* **INFORMATION PROVIDED**
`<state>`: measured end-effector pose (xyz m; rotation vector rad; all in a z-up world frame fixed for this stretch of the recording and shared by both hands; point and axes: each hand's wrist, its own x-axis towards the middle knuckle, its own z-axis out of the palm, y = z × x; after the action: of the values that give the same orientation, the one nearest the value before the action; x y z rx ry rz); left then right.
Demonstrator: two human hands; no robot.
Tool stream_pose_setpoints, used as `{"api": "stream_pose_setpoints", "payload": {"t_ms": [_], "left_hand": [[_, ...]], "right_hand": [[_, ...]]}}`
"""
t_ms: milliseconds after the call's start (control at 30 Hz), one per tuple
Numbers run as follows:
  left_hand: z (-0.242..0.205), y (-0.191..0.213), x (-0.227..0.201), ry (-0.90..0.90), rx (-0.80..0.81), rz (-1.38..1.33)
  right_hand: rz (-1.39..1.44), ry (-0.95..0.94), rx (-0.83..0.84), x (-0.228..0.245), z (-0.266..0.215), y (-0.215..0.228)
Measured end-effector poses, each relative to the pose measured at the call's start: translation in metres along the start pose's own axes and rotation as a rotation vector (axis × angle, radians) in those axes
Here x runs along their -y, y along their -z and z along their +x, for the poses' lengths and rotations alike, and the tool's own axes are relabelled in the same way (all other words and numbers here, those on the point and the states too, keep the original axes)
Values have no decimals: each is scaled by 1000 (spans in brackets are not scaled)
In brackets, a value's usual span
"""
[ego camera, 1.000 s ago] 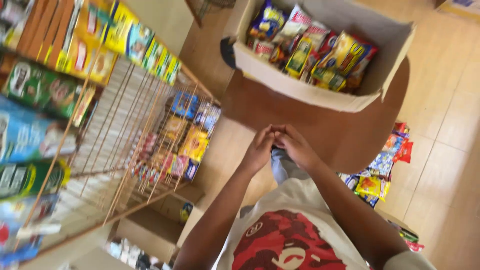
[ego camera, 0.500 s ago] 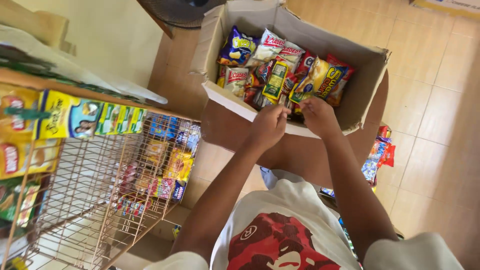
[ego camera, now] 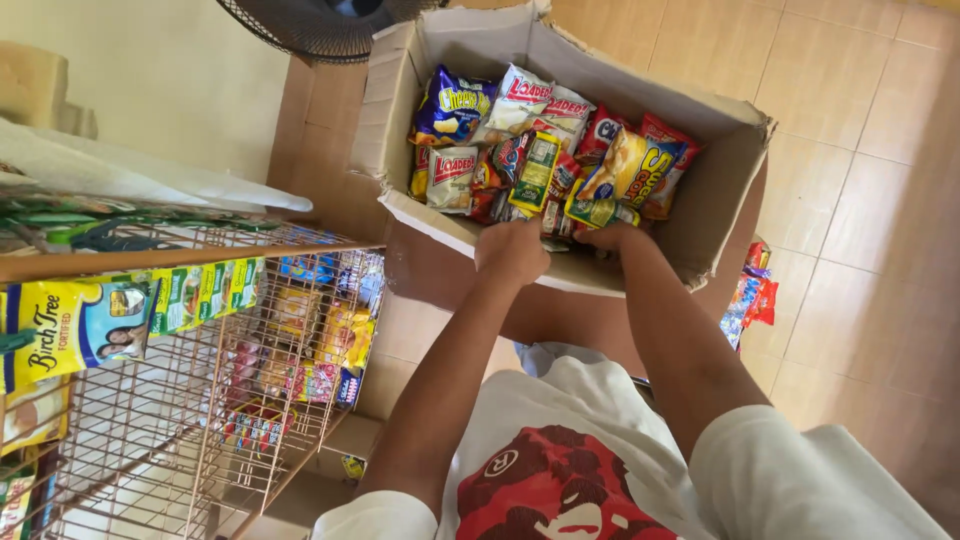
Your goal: Organizing and stocking various snack packets from a cardboard box onto a wire rack shelf.
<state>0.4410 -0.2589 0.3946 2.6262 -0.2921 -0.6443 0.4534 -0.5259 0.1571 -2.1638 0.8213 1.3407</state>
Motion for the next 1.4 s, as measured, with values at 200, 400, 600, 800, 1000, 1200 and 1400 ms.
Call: {"api": "stream_pose_setpoints", "payload": {"t_ms": [200,400,600,800,1000,1200,1400], "left_hand": [[-5,-2,1,-28,-35,-6],[-17,16,-5,-14,-13,-56],[-7,-1,8,-51,-87,-137],[14,-36,32,-34,-182,-379],[-34,1,38,66,282,-1622],[-144,32,71,68,-177,-1377],[-254,39,97,231,-480,-850]], "right_hand": [[-4,45,-153,14,-42,7],[532,4,137,2,-46,8],[629,49,147,-8,-144,33],[852,452,359,-46,-147,35],[1018,874,834,-17,-181,0],[771,822,990,72,-320,-43],[284,853,854,92,-369,-123]]}}
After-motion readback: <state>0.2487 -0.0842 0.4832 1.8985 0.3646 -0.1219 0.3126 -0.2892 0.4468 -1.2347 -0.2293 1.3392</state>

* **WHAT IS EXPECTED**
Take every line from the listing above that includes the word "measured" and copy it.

* **ANSWER SECTION**
`<state>`: measured end-effector pose (xyz m; rotation vector rad; all in a z-up world frame fixed for this stretch of the recording and shared by both hands; point and axes: each hand's wrist, its own x-axis towards the middle knuckle, its own z-axis out of the palm, y = z × x; after the action: of the values that give the same orientation, the one nearest the value before the action; x y z rx ry rz); left then right.
Measured end-effector poses, each relative to the pose measured at the call's start: translation in metres along the start pose's own axes and rotation as a rotation vector (axis × angle, radians) in those axes
Motion for the next 1.4 s, as measured, with values at 200, 400, 600, 800, 1000, 1200 and 1400 ms.

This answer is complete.